WHAT IS BEING ASKED
Please output exactly the part of the records below that opens with the line containing "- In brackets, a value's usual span" and closes with the line containing "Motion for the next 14", both lines included, and nothing else.
++++ SOURCE DATA
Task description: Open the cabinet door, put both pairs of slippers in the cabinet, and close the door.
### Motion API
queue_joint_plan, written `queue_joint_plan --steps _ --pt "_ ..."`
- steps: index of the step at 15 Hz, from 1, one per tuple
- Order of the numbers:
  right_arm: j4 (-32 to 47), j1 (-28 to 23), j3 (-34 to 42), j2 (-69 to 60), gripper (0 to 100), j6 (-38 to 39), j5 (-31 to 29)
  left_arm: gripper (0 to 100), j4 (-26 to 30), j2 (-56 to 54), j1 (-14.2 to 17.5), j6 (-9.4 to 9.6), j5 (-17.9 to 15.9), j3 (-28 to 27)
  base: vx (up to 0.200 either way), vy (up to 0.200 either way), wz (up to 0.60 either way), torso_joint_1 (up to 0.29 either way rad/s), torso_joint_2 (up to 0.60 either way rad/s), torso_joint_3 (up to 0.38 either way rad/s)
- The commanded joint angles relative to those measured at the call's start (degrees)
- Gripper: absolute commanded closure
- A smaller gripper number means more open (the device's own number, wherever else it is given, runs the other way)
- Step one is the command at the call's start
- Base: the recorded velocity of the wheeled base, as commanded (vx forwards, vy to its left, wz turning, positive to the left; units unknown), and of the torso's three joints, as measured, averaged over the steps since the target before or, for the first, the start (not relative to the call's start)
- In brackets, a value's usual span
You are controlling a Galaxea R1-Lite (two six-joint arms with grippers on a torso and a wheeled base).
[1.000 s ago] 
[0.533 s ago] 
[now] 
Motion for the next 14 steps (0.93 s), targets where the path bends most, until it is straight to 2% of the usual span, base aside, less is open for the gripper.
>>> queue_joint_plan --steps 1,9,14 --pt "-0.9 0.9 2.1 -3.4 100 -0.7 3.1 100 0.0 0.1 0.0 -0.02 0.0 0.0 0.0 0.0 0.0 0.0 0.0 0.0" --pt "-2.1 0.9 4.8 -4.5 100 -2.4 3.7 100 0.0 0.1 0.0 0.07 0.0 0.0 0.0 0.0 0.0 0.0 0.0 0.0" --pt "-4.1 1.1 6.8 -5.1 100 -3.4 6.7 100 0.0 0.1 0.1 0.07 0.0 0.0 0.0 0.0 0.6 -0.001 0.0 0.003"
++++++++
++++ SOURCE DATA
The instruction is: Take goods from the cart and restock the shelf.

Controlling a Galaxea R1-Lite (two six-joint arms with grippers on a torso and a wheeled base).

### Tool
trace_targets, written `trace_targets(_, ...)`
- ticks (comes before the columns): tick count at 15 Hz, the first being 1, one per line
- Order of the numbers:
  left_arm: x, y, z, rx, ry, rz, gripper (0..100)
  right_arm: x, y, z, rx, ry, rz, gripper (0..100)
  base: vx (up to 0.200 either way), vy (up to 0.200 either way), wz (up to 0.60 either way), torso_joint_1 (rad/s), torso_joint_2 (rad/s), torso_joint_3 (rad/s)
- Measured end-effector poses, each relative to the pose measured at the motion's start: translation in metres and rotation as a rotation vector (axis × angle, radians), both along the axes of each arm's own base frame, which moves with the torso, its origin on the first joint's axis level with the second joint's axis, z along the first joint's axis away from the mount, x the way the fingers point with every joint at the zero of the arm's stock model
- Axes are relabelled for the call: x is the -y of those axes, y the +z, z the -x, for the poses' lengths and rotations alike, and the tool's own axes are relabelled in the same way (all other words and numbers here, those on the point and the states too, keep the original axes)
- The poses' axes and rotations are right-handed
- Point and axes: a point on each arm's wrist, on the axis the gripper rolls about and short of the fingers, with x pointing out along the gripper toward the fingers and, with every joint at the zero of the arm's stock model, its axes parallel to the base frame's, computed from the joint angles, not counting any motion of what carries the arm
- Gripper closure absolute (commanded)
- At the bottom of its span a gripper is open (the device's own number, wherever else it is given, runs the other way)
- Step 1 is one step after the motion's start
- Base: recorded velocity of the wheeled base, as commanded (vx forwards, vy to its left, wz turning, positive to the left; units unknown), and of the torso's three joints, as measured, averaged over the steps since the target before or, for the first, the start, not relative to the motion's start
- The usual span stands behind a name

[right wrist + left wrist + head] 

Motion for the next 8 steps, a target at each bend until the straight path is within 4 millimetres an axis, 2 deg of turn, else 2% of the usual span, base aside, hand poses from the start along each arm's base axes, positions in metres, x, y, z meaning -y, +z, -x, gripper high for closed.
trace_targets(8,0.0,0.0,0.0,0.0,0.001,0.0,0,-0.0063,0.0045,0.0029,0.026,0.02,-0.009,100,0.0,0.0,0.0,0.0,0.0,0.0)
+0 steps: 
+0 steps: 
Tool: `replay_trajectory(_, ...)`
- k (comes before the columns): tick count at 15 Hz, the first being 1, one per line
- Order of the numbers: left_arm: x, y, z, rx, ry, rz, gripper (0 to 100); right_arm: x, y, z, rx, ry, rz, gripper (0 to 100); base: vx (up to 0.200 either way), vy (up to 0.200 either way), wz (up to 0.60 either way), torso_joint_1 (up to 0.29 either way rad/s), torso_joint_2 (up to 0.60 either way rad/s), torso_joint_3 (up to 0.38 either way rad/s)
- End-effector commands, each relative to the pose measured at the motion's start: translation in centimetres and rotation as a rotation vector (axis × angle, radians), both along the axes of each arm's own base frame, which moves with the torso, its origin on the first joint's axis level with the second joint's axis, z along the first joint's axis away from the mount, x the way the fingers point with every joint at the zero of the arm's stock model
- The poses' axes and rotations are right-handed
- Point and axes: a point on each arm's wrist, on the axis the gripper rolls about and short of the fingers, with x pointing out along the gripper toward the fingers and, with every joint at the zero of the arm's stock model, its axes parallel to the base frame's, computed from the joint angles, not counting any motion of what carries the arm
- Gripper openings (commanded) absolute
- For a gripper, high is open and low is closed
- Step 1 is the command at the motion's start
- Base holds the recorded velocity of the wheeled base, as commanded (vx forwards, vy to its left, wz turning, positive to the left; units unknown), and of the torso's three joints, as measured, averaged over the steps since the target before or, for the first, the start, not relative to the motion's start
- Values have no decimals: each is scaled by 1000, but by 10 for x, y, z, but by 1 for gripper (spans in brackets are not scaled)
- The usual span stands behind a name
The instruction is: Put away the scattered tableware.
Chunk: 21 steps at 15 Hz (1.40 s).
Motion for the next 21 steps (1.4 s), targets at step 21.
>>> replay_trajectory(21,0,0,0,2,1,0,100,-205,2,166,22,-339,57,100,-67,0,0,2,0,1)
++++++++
SOLVED EXERCISE
- In brackets, a value's usual span
You are controlling a Galaxea R1-Lite (two six-joint arms with grippers on a torso and a wheeled base).
[1.000 s ago] 
[0.533 s ago] 
[now] 
Motion for the next 14 steps (0.93 s), targets where the path bends most, until it is straight to 2% of the usual span, base aside, less is open for the gripper.

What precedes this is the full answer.